**What you should do**
Once you find the line with "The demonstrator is" in the entries below, return exactly every line from it through the line with "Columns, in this".

═══ Task data

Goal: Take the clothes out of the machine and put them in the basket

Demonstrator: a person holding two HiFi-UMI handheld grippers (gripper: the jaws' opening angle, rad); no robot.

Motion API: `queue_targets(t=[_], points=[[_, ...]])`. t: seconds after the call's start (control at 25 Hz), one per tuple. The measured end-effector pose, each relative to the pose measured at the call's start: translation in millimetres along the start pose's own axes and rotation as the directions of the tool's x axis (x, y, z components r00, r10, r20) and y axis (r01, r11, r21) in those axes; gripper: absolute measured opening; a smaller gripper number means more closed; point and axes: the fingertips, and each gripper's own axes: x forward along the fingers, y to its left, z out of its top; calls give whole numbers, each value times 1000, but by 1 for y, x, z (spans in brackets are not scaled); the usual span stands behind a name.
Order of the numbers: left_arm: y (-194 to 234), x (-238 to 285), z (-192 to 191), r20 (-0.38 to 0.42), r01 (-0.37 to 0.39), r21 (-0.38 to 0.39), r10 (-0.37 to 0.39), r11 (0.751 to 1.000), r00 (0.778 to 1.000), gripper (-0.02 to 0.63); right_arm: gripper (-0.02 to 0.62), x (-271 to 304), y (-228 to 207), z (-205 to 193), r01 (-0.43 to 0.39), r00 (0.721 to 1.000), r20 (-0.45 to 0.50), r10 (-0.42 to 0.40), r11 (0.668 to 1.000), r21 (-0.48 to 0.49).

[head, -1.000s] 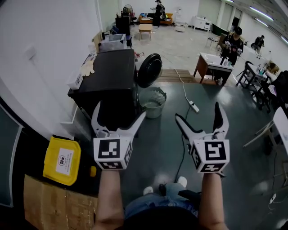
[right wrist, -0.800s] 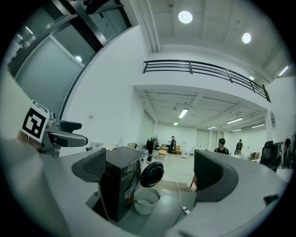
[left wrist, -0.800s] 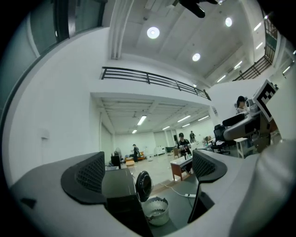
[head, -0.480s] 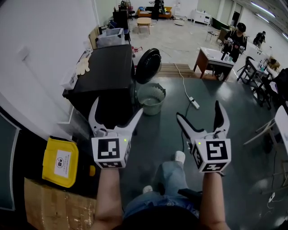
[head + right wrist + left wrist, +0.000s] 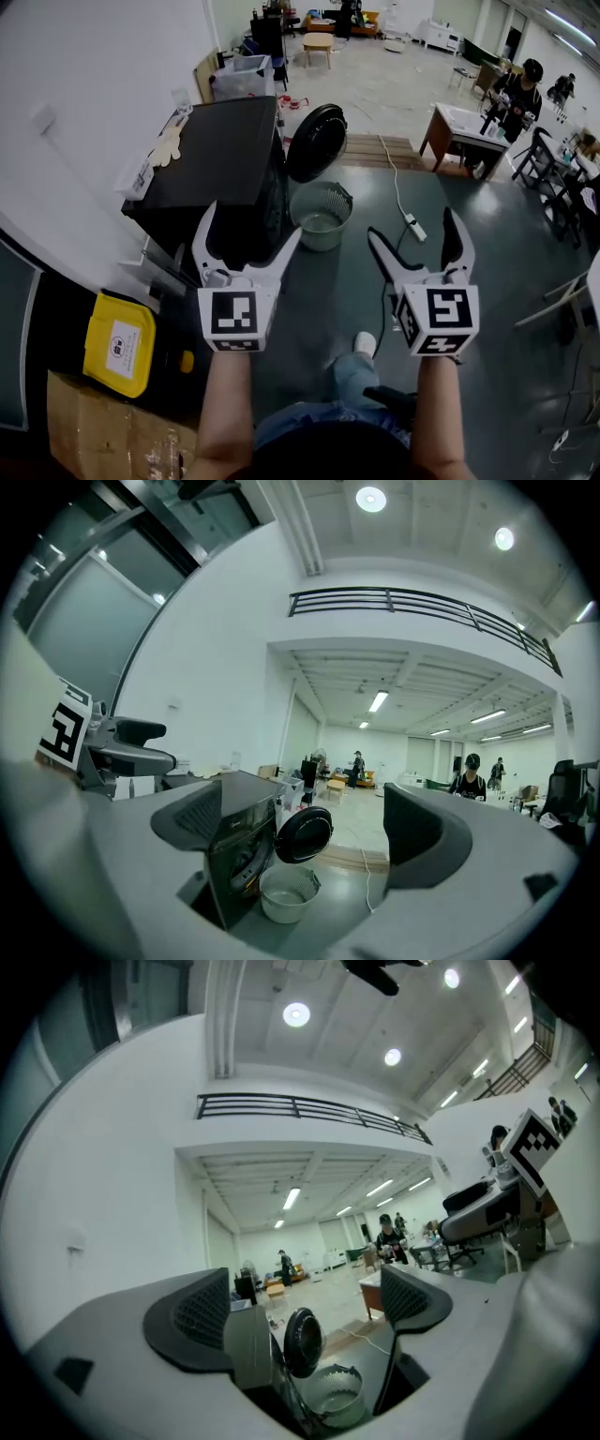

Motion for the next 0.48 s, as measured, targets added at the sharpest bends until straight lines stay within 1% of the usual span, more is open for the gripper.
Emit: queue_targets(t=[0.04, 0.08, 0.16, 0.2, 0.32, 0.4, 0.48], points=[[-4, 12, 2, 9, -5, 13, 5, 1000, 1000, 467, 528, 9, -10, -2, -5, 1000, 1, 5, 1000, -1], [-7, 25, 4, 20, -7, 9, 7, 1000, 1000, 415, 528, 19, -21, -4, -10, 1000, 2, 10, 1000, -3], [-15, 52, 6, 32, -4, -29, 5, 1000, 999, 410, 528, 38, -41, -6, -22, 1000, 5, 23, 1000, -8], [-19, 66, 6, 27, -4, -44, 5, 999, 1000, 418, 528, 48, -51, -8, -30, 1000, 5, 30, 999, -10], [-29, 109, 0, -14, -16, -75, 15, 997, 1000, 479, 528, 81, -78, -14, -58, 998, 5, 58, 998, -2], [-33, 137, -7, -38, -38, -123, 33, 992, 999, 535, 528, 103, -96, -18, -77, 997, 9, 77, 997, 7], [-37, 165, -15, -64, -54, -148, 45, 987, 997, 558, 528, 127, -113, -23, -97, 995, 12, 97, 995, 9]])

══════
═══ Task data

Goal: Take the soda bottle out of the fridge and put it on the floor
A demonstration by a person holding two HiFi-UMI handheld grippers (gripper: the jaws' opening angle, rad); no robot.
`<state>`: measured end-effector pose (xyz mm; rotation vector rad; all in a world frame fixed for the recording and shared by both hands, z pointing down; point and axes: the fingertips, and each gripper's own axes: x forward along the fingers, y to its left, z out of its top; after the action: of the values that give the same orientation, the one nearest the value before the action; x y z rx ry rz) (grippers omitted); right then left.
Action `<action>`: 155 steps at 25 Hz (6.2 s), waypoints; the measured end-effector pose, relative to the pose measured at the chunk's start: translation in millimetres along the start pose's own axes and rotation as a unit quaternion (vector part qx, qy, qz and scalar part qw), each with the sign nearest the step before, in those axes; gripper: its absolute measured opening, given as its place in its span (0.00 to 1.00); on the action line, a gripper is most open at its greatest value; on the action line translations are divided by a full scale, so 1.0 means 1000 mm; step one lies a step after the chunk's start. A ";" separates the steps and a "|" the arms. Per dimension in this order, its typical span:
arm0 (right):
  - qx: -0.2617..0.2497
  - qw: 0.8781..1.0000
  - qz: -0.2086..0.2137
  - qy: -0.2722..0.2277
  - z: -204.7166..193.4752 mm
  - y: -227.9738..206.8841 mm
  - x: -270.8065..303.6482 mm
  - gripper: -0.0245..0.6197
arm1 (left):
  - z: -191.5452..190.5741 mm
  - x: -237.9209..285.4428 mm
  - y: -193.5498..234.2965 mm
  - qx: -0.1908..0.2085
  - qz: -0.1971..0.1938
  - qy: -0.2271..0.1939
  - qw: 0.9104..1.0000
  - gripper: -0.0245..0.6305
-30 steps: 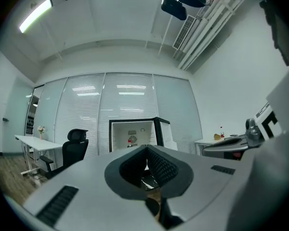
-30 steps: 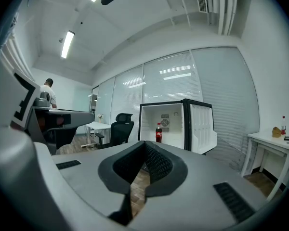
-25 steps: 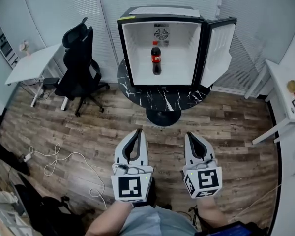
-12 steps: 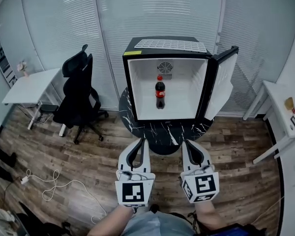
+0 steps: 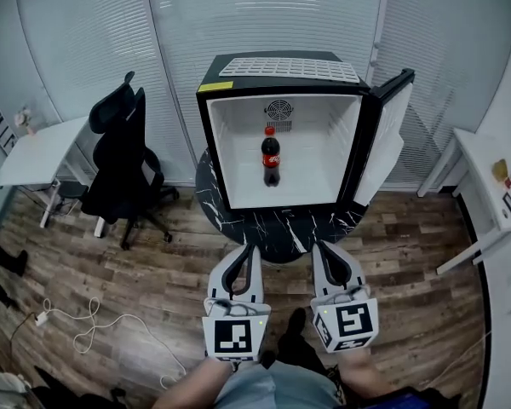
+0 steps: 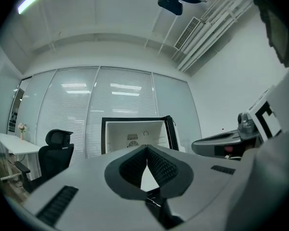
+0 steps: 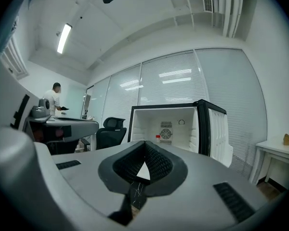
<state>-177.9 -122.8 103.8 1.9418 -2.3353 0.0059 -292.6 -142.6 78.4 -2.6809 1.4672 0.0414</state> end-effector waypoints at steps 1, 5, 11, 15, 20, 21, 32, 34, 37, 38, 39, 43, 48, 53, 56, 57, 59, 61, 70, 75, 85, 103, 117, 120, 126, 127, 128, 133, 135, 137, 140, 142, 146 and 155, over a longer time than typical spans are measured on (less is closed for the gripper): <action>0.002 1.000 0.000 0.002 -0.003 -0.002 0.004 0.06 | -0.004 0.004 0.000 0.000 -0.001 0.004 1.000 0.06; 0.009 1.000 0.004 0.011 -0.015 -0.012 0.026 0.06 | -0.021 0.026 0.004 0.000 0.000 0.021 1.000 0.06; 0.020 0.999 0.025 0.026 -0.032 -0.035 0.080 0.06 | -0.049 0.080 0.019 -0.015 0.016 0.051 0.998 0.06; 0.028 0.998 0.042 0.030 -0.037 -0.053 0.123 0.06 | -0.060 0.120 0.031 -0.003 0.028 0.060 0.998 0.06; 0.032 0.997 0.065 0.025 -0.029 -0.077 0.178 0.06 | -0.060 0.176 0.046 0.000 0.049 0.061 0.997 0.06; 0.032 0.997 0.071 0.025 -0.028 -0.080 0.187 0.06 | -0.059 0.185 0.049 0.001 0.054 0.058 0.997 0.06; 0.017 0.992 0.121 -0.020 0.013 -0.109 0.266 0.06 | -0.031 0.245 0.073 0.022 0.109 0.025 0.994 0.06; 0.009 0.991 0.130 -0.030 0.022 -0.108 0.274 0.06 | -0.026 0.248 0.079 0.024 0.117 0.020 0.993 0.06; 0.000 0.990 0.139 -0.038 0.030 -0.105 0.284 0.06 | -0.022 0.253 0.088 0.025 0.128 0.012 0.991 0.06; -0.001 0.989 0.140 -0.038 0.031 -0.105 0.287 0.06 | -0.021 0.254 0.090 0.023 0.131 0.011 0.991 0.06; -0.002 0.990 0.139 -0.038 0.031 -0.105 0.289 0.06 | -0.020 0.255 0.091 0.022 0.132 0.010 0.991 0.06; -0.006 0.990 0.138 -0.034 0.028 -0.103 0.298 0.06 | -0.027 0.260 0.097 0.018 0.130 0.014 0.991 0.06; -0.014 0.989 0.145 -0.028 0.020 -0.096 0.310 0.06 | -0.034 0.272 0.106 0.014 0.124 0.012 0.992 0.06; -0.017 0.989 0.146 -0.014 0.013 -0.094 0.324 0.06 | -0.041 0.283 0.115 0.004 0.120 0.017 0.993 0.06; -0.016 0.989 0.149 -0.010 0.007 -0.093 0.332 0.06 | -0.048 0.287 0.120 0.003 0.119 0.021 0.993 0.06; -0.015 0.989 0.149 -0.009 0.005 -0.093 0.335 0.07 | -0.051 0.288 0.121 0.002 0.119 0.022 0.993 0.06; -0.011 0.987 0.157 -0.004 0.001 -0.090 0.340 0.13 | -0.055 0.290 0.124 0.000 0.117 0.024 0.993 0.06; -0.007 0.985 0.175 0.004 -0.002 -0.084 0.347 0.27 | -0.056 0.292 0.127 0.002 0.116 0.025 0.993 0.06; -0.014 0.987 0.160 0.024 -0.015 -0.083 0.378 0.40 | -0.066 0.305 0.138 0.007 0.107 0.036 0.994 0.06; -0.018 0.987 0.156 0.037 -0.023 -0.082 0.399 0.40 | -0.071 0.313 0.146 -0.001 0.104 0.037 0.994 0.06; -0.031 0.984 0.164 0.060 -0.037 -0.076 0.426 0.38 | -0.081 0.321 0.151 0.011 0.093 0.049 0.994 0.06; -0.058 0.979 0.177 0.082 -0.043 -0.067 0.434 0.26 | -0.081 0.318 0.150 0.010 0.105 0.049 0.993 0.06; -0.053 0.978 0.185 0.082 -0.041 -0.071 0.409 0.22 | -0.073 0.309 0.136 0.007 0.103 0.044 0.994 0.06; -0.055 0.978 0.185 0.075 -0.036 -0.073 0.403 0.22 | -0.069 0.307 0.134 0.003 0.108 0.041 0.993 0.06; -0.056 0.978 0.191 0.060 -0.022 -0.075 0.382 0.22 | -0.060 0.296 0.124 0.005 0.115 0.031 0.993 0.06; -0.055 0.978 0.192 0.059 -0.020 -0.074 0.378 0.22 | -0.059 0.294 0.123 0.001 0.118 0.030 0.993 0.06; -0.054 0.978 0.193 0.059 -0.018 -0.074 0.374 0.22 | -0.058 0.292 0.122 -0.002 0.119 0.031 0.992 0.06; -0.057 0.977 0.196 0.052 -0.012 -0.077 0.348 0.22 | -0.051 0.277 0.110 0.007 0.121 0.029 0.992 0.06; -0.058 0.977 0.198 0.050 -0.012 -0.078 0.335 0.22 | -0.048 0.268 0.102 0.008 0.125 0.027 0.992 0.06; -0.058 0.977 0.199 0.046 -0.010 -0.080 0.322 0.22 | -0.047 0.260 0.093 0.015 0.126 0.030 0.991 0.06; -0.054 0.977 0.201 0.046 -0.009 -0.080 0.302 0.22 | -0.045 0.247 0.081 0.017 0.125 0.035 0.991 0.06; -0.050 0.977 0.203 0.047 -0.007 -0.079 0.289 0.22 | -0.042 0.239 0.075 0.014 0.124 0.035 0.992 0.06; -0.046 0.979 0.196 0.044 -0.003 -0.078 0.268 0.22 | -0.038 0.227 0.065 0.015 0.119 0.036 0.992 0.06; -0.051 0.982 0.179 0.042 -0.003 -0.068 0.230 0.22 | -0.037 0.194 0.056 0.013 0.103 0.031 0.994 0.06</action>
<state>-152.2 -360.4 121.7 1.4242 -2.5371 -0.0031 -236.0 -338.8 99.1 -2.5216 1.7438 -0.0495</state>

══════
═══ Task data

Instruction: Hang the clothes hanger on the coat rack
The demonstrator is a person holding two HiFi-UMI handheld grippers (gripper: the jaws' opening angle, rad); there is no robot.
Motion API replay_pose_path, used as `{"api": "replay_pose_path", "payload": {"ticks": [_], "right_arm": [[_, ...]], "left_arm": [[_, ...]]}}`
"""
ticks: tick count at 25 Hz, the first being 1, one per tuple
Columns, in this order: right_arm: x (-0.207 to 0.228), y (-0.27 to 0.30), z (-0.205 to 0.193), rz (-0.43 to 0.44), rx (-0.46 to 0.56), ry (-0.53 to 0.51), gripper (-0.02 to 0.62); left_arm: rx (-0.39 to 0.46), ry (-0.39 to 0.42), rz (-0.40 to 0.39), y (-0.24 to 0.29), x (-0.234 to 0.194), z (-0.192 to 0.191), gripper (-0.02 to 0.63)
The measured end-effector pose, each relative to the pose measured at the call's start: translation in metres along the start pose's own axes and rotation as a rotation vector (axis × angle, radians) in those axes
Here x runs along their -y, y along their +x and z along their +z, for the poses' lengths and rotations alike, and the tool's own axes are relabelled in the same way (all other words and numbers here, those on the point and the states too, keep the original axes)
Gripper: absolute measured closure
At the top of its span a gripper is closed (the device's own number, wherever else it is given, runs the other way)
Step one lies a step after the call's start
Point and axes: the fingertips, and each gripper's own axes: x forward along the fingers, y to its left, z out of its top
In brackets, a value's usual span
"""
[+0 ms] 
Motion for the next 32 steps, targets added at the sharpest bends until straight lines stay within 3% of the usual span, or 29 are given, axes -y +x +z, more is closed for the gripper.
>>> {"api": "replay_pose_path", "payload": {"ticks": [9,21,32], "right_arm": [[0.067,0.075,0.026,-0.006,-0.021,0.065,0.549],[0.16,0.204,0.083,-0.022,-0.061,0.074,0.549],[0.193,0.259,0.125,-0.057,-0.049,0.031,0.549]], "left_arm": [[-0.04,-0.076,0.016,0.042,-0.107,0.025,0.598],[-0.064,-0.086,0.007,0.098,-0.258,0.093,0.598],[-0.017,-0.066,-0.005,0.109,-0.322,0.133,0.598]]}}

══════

**Exercise solution**
The demonstrator is a person holding two HiFi-UMI handheld grippers (gripper: the jaws' opening angle, rad); there is no robot.
Motion API replay_pose_path, used as `{"api": "replay_pose_path", "payload": {"ticks": [_], "right_arm": [[_, ...]], "left_arm": [[_, ...]]}}`
"""
ticks: tick count at 25 Hz, the first being 1, one per tuple
Columns, in this order: right_arm: x (-0.207 to 0.228), y (-0.27 to 0.30), z (-0.205 to 0.193), rz (-0.43 to 0.44), rx (-0.46 to 0.56), ry (-0.53 to 0.51), gripper (-0.02 to 0.62); left_arm: rx (-0.39 to 0.46), ry (-0.39 to 0.42), rz (-0.40 to 0.39), y (-0.24 to 0.29), x (-0.234 to 0.194), z (-0.192 to 0.191), gripper (-0.02 to 0.63)

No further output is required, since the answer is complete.